INSTRUCTIONS FOR THE TASK: Write out an exact copy of the line containing "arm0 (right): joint" and all lines that follow it in the data below, leaving out pictures.

►

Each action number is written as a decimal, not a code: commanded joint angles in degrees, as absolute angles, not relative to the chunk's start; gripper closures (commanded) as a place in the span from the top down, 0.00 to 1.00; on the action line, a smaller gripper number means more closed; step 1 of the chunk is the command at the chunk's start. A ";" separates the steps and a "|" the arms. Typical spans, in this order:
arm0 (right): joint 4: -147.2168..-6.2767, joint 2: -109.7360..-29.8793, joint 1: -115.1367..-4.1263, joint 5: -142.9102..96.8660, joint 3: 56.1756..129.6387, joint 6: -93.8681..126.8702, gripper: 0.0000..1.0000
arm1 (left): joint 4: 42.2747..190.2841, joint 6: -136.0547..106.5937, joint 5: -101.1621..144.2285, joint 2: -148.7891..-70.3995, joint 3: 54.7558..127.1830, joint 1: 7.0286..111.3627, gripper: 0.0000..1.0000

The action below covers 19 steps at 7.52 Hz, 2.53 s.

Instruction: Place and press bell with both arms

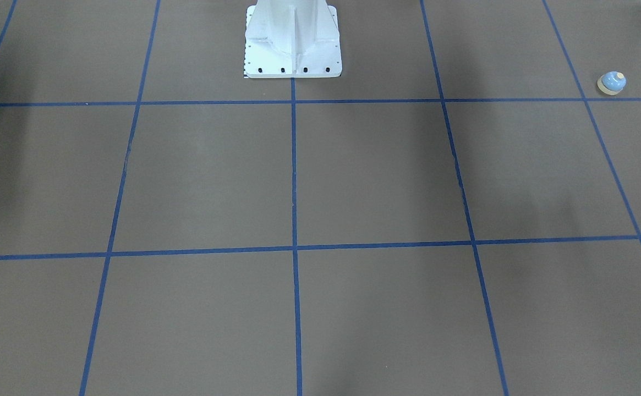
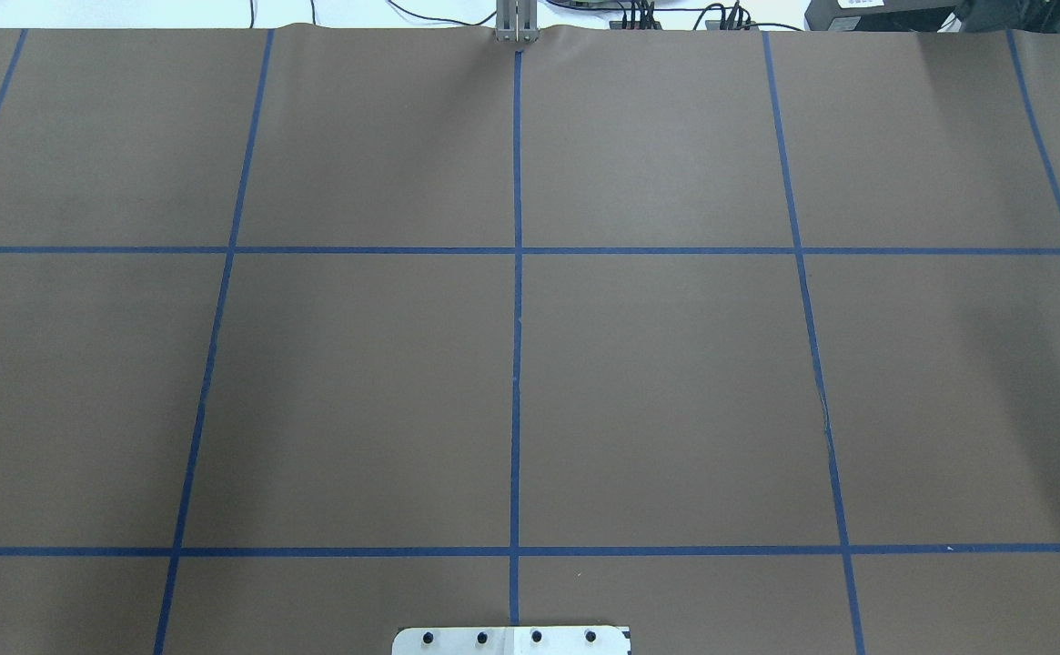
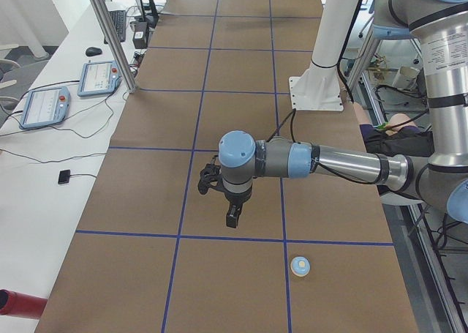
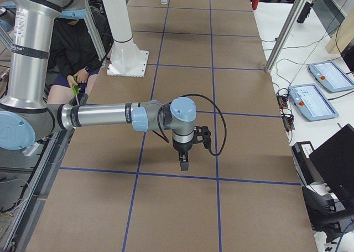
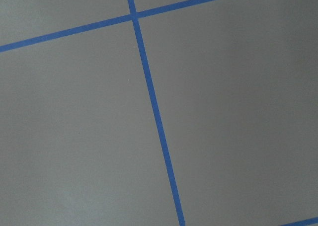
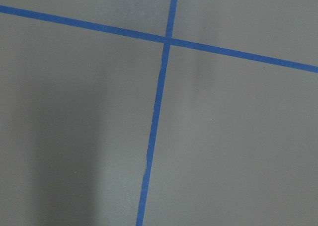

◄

RESPONSE TO THIS EXERCISE:
arm0 (right): joint 4: -147.2168..-6.2767, joint 2: -109.7360..-29.8793, joint 1: -115.1367..-4.1263, joint 5: -142.9102..96.8660, joint 3: 56.1756..129.6387, joint 6: -93.8681..126.8702, gripper: 0.0000..1.0000
arm1 (left): joint 4: 42.2747..190.2841, joint 6: -136.0547..106.5937, joint 5: -101.1621..144.2285, joint 2: -148.7891..-70.3995, joint 3: 54.7558..127.1830, joint 1: 7.0286..111.3627, gripper: 0.0000..1.0000

The action below covers 19 steps at 7.52 Hz, 2.53 s.

Instruction: Place and press bell with both arms

Besides the given answer, there is nothing more to add.